— Your task —
Only an exact retyping of all the entries counts as an answer.

═══

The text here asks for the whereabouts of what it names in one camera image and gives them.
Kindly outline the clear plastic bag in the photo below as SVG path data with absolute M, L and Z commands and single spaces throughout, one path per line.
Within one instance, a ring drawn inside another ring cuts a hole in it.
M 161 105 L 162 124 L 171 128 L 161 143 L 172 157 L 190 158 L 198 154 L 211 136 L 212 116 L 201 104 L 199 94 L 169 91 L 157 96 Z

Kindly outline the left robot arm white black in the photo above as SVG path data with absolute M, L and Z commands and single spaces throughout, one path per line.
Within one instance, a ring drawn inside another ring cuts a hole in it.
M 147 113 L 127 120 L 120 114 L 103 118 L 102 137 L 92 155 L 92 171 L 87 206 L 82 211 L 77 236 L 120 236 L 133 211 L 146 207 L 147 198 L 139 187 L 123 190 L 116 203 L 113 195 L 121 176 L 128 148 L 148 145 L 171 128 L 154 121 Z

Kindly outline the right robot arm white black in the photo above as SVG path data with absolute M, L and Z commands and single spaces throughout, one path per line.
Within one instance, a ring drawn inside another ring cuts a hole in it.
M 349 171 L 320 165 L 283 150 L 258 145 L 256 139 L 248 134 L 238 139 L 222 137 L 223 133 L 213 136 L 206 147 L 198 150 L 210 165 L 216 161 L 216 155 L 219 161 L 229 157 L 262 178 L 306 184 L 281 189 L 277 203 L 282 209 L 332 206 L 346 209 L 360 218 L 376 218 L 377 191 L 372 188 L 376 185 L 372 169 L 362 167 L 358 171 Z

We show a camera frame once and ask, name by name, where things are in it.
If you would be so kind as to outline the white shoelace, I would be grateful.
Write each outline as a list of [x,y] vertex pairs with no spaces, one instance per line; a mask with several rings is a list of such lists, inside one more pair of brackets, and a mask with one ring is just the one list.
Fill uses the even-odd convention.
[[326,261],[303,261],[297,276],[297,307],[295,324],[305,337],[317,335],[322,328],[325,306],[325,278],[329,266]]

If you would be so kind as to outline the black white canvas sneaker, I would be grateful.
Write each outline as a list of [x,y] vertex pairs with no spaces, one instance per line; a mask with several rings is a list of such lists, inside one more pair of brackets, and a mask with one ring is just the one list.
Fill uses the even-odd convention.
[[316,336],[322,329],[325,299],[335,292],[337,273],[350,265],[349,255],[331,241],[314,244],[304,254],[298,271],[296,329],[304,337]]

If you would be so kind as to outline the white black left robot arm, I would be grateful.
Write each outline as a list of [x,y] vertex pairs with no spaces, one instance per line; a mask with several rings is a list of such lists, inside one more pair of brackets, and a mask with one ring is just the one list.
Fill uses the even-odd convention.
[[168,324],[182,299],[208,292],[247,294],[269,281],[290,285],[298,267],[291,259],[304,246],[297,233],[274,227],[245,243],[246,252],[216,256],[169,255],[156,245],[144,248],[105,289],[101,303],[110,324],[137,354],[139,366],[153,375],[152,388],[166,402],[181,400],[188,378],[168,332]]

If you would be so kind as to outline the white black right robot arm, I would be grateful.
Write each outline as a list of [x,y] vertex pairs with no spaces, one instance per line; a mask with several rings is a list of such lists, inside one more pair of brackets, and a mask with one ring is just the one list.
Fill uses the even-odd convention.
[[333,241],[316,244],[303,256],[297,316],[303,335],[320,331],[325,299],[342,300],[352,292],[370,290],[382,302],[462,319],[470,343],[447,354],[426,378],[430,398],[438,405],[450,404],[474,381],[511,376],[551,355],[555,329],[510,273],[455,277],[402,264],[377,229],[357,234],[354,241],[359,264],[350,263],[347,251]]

═══

— Response to the task —
The text here asks for the whereabouts of what it names in one camera image and gives them.
Kindly outline the clear plastic bag in the photo below as SVG path data with absolute M, L and Z commands and single spaces throughout, one path per line.
Within one instance, a ring drawn inside another ring cuts a hole in it.
M 161 105 L 162 124 L 171 128 L 161 143 L 172 157 L 190 158 L 198 154 L 211 136 L 212 116 L 201 104 L 199 94 L 169 91 L 157 96 Z

Kindly outline the left robot arm white black in the photo above as SVG path data with absolute M, L and Z commands and single spaces throughout, one path per line.
Within one instance, a ring drawn inside another ring cuts a hole in it.
M 147 113 L 127 120 L 120 114 L 103 118 L 102 137 L 92 155 L 92 171 L 87 206 L 82 211 L 77 236 L 120 236 L 133 211 L 146 207 L 147 198 L 139 187 L 123 190 L 116 203 L 113 195 L 121 176 L 128 148 L 148 145 L 171 128 L 154 121 Z

Kindly outline the right robot arm white black in the photo above as SVG path data with absolute M, L and Z commands and single spaces throughout, one path per line.
Within one instance, a ring drawn inside another ring cuts a hole in it.
M 349 171 L 320 165 L 283 150 L 258 145 L 256 139 L 248 134 L 238 139 L 222 137 L 223 133 L 213 136 L 206 147 L 198 150 L 210 165 L 216 161 L 216 155 L 219 161 L 229 157 L 262 178 L 306 184 L 281 189 L 277 203 L 282 209 L 332 206 L 346 209 L 360 218 L 376 218 L 377 191 L 372 188 L 376 185 L 372 169 L 362 167 L 358 171 Z

We show a camera frame once and ask, name by name, where things are in it.
If you would be so kind as to outline the white shoelace, I would be grateful.
Write each outline as a list of [x,y] vertex pairs with no spaces, one instance per line; a mask with several rings is a list of such lists, inside one more pair of brackets, and a mask with one ring is just the one list.
Fill uses the even-odd convention.
[[326,261],[303,261],[297,276],[297,307],[295,324],[305,337],[317,335],[322,328],[325,306],[325,278],[329,266]]

If you would be so kind as to outline the black white canvas sneaker, I would be grateful.
Write each outline as a list of [x,y] vertex pairs with no spaces, one instance per line; a mask with several rings is a list of such lists, inside one more pair of brackets, and a mask with one ring is just the one list.
Fill uses the even-odd convention.
[[316,336],[322,329],[325,299],[335,292],[337,273],[350,265],[349,255],[331,241],[314,244],[304,254],[298,271],[296,329],[304,337]]

If you would be so kind as to outline the white black left robot arm, I would be grateful.
Write each outline as a list of [x,y] vertex pairs with no spaces, one instance per line; a mask with several rings is a list of such lists, inside one more pair of brackets, and a mask with one ring is just the one list.
Fill uses the even-odd convention.
[[168,324],[182,299],[208,292],[247,294],[269,281],[290,285],[298,267],[291,259],[304,246],[297,233],[274,227],[245,243],[246,252],[216,256],[169,255],[156,245],[144,248],[105,289],[101,303],[110,324],[137,354],[139,366],[153,375],[152,388],[166,402],[181,400],[188,378],[168,332]]

If you would be so kind as to outline the white black right robot arm, I would be grateful.
Write each outline as a list of [x,y] vertex pairs with no spaces, one instance per line; a mask with several rings is a list of such lists, inside one more pair of brackets, and a mask with one ring is just the one list.
Fill uses the even-odd convention.
[[333,241],[316,244],[303,256],[297,316],[303,335],[320,331],[325,299],[342,300],[352,292],[370,290],[382,302],[462,319],[470,343],[447,354],[426,378],[430,398],[438,405],[450,404],[474,381],[511,376],[551,355],[555,329],[510,273],[455,277],[402,264],[377,229],[357,234],[354,241],[359,264],[350,263],[347,251]]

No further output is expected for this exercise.